PROBLEM DESCRIPTION. Wherever the word "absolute" occurs in the lines below, copy the whole line.

STORED DATA.
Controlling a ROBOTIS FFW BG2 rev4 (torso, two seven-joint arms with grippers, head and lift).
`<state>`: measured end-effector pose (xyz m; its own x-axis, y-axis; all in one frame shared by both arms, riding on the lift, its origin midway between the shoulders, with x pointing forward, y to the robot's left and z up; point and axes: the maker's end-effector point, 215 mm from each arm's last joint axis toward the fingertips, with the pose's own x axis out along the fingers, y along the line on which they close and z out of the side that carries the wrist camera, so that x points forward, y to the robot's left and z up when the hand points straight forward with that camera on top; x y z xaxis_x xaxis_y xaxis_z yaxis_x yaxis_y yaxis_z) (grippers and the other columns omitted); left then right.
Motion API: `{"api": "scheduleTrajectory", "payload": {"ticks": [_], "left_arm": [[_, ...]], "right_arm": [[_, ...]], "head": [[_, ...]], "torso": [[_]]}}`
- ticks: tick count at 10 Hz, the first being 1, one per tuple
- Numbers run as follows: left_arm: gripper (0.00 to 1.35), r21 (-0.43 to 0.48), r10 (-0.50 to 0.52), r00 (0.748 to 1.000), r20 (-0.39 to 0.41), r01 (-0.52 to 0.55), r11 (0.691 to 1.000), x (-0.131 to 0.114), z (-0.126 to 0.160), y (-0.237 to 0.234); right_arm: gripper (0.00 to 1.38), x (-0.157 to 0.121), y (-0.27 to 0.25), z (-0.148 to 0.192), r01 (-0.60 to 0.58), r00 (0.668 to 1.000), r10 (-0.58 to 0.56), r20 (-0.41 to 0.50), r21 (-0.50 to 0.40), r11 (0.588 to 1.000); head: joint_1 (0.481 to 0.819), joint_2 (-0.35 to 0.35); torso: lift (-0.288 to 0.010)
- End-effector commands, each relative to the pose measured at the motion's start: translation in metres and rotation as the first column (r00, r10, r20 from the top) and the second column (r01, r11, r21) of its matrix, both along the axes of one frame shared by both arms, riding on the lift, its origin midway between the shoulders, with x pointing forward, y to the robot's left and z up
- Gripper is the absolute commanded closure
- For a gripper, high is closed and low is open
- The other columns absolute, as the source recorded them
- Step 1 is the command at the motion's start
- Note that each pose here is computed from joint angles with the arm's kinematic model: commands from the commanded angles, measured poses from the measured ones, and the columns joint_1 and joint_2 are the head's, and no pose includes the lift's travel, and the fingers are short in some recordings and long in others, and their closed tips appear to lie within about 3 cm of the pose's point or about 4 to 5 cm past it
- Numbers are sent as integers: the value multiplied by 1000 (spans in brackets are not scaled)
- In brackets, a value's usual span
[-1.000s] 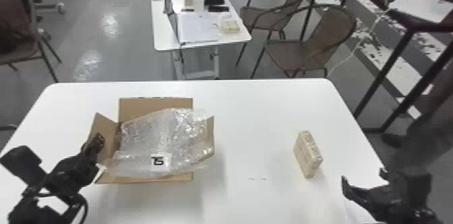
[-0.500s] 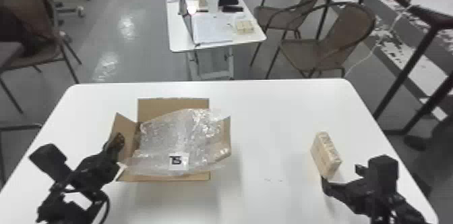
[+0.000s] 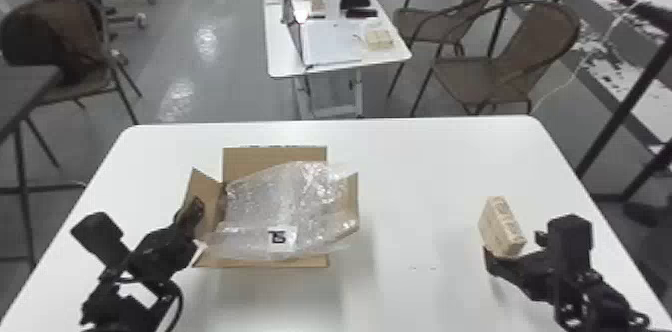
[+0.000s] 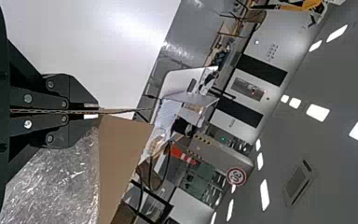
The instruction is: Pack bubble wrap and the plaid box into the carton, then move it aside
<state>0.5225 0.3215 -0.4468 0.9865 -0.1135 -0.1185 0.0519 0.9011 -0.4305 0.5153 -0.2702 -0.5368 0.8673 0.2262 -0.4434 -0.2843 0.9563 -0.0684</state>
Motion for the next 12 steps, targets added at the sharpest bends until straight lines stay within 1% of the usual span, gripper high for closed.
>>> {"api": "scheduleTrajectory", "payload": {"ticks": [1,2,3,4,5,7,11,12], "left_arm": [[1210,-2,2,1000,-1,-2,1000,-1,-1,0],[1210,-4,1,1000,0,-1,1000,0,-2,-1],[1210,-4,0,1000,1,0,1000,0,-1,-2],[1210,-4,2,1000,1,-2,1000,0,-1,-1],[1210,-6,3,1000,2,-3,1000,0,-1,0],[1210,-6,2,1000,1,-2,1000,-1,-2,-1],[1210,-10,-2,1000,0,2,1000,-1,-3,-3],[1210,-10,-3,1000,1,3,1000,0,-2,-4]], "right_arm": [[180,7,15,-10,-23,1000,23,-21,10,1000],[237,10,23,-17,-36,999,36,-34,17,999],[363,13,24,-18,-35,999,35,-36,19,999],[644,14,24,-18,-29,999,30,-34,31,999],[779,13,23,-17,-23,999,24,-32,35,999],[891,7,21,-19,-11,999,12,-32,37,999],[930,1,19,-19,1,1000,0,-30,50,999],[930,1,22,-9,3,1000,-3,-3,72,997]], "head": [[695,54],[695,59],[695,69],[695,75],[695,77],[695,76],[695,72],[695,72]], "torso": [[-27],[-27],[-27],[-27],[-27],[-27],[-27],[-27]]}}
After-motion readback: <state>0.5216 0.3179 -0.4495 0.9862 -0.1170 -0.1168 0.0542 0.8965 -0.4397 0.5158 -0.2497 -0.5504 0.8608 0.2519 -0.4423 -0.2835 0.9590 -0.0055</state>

RESPONSE TO THE TASK.
- Gripper is the absolute commanded closure
- The other columns absolute, as the source recorded them

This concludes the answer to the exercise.